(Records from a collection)
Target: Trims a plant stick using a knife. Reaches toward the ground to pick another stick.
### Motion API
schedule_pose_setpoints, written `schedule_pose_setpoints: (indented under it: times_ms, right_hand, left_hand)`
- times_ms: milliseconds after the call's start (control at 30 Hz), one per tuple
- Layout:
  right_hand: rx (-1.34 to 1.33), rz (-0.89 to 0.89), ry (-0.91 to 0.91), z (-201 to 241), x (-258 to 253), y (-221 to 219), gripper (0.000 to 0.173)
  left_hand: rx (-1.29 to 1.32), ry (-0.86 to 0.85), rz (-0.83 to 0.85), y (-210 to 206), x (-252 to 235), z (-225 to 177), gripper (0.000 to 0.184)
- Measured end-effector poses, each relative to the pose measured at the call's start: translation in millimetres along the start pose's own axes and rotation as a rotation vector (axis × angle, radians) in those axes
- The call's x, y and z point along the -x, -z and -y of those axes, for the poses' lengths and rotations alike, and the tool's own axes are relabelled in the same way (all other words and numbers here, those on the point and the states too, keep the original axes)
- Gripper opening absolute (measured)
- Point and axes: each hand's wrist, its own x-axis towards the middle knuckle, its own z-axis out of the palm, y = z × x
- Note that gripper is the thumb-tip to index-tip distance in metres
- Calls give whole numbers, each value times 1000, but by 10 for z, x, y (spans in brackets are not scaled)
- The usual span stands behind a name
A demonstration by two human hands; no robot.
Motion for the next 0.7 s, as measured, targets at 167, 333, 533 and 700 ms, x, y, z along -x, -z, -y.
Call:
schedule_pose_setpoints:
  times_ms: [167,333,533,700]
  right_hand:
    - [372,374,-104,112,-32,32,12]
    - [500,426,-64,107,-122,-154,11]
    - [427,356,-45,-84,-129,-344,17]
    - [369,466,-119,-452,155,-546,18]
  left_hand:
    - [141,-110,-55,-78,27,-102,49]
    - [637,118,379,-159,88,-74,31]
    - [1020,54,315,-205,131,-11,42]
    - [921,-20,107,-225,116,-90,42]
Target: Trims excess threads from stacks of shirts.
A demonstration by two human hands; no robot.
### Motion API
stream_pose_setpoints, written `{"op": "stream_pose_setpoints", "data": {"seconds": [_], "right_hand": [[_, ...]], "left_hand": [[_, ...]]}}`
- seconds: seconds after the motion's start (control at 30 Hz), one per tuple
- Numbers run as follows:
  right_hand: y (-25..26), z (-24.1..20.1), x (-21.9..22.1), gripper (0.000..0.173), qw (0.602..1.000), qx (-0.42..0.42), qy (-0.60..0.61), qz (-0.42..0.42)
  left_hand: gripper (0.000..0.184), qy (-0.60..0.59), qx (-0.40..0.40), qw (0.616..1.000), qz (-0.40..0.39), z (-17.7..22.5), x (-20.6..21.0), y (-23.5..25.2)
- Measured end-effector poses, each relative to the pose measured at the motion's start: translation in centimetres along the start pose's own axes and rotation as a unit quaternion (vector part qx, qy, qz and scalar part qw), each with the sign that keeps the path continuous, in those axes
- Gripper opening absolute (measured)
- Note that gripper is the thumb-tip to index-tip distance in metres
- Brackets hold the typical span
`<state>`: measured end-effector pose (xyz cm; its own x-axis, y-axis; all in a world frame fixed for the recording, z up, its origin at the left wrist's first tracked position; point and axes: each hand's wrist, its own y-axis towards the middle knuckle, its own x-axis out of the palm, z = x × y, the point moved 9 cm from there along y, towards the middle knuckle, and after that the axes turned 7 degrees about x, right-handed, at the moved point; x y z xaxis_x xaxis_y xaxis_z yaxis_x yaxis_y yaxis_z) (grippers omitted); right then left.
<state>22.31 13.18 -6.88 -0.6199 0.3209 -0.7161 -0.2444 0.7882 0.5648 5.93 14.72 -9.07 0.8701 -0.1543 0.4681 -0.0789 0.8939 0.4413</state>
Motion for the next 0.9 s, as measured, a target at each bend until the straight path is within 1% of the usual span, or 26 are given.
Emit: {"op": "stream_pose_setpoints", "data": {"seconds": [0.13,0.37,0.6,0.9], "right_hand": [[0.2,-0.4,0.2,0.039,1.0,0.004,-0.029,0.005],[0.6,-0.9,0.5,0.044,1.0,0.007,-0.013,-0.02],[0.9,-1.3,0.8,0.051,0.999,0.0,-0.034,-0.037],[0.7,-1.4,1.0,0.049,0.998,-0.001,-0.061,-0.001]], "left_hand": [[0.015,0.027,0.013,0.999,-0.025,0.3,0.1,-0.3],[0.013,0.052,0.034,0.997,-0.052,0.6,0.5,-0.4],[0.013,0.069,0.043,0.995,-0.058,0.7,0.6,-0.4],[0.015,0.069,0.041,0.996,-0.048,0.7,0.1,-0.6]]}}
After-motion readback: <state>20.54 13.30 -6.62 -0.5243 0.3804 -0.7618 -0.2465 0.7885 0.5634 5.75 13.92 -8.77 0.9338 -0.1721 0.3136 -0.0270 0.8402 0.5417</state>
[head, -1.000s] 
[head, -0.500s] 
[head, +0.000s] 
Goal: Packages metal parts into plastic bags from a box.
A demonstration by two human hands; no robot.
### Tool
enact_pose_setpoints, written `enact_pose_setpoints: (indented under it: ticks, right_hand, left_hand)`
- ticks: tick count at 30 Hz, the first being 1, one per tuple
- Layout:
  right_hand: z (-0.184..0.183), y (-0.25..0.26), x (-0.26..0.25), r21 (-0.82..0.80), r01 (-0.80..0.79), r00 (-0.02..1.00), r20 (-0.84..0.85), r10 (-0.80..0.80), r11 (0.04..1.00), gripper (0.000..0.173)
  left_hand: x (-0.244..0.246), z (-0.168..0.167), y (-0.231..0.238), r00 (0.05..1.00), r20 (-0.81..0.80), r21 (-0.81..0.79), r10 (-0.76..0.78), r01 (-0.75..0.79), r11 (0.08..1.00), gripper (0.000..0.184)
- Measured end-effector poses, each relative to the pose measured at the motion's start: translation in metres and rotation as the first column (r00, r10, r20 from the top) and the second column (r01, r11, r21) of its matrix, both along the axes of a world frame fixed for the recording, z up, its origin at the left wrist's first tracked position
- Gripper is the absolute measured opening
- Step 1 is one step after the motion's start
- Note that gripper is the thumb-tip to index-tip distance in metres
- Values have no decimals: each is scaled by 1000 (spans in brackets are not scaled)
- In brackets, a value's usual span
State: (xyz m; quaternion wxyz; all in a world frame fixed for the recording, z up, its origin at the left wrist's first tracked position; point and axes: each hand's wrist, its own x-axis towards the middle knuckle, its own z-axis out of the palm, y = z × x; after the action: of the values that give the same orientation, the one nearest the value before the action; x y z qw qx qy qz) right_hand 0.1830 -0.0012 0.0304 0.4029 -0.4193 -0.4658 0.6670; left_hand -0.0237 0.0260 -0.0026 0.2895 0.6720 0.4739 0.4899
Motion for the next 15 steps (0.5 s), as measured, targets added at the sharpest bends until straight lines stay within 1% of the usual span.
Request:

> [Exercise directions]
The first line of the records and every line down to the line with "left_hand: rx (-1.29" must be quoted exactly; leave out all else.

> [Solution for this problem]
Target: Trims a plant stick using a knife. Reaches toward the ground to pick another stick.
### Motion API
schedule_pose_setpoints, written `schedule_pose_setpoints: (indented under it: times_ms, right_hand, left_hand)`
- times_ms: milliseconds after the call's start (control at 30 Hz), one per tuple
- Layout:
  right_hand: rx (-1.34 to 1.33), rz (-0.89 to 0.89), ry (-0.91 to 0.91), z (-201 to 241), x (-258 to 253), y (-221 to 219), gripper (0.000 to 0.173)
  left_hand: rx (-1.29 to 1.32), ry (-0.86 to 0.85), rz (-0.83 to 0.85), y (-210 to 206), x (-252 to 235), z (-225 to 177), gripper (0.000 to 0.184)

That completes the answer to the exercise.